No country for old men, or old women, or (it appears) even children.
Vaccine or no vaccine, here we go into the void.
Calling Trump a sociopath is like called Santa Claus a nice guy. It's true enough, but doesn't really plumb the depths of either man. And since social distancing may keep Santa from entering our homes this coming December, we'll leave him for another day. Complicating the issue is this: sociopathy is no longer recognized as a psychological term, having been replaced by antisocial personality disorder. (Folks, Trump will always remain our sociopath, just be aware of the psychological inaccuracy.)
Antisocial personality disorder: it doesn't exactly roll off the tongue, but the definition is more suitable—the presence of a chronic and pervasive disposition to disregard and violate the rights of others. Now that's the guy we know!
Beyond that, if you're looking for symptoms, "manifestations include repeated violations of the law, exploitation of others, deceitfulness, impulsivity, aggressiveness, reckless disregard for the safety of self and others, and irresponsibility, accompanied by lack of guilt, remorse, and empathy."
Get your hurricane-altering Sharpies out, because Trump checks all the boxes. In fact, had you seen this written next to Trump's yearbook picture, you'd probably just nod and say yep, that's him.
The current crisis has underscored practically every aspect of that definition; in fact during past week alone he has sought the release of a confessed criminal, deepened his obsession with a former president, tried rewriting history, made promises he could not possibly honor, and again endorsed armed thugs in statehouses. And this recent dispatch from the White House, for instance—filled with concern and caring and all kinds of rules about nursing homes and Medicaid—flies in the face of a statement like "The United States is opening, vaccine or no vaccine." If I may translate: "More will die, but I'll be re-elected."
(To see Trump's moral turpitude at its fullest and most hideous, read this article about our "presence" in Yemen. The number killed by his agenda are eerily the same as the number who have died during his pandemic response.)
No country for old men? No country for anyone. In Trump's world we are all equally expendable, from the child with the virulent rash—to the twenty-something on a respirator—to the nonagenarian veteran dying alone. It may be a person who follows the rules and runs into bad luck, but it may just as easily be the cherished child of a protester waving an American flag in the rain. The virus is not particular; neither is the president. We are collateral damage in the quest for financial stability.
And I don't mean to trivialize the need for that stability. Americans are out of work and suffering, and there are some businesses which may never reopen. But a beneficent government and humanitarian leadership tend to those matters, help to mitigate those issues. This is still America where we have weathered so much. Now we can't anymore? Because a rudderless "leader" tells us we have to choose between our lives and our livelihoods?

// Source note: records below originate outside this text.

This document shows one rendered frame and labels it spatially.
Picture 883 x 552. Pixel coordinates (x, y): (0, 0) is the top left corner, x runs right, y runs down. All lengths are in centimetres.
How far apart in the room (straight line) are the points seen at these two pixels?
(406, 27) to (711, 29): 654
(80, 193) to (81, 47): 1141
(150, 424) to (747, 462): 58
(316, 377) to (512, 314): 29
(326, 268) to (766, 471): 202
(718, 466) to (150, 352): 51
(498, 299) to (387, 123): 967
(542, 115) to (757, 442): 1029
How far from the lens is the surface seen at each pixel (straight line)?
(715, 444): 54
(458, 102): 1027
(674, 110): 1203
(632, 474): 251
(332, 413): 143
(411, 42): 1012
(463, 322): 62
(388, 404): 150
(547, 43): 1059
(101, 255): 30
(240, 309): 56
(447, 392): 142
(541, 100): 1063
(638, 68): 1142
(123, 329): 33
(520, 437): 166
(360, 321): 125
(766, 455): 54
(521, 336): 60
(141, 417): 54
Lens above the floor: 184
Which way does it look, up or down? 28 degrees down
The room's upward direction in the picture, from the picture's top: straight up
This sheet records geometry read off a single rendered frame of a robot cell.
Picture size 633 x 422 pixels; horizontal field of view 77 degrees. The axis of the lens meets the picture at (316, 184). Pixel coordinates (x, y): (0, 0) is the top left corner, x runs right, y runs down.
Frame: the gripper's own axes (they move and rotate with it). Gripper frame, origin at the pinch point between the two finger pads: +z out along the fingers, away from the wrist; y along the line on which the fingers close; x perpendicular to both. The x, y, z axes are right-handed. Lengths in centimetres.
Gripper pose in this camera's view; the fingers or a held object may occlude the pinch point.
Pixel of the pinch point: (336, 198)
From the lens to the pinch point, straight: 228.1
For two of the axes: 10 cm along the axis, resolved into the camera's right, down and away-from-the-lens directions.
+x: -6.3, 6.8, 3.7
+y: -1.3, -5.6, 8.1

Of course from the beginning Trump has never viewed this as a humanitarian issue, never calculated the suffering and death except in monetary terms. That calculus prevented him from acting in time—from acting at all. He has since heaped fulsome praise on health care workers, but even then we could see his lips moving—which meant he was wearing no mask—which meant he was not setting the example he should have been setting according to his own guidelines—which meant he was modeling how to spread the disease further and further imperil those selfsame health care workers. It's sociopathic...or used to be before we learned a new term.
So let's get used to that antisocial personality disorder thingy when we talk about Trump, and if you have your own Sharpie and you're observing the president, monitor his daily behavior (pick a day, it won’t matter) and see how long it takes you to check these off.
_____ repeated violations of the law
_____ exploitation of others
_____ reckless disregard for the safety of self and others
_____ irresponsibility, accompanied by lack of guilt, remorse, and empathy.
If it takes you more than a few hours, you're not paying attention.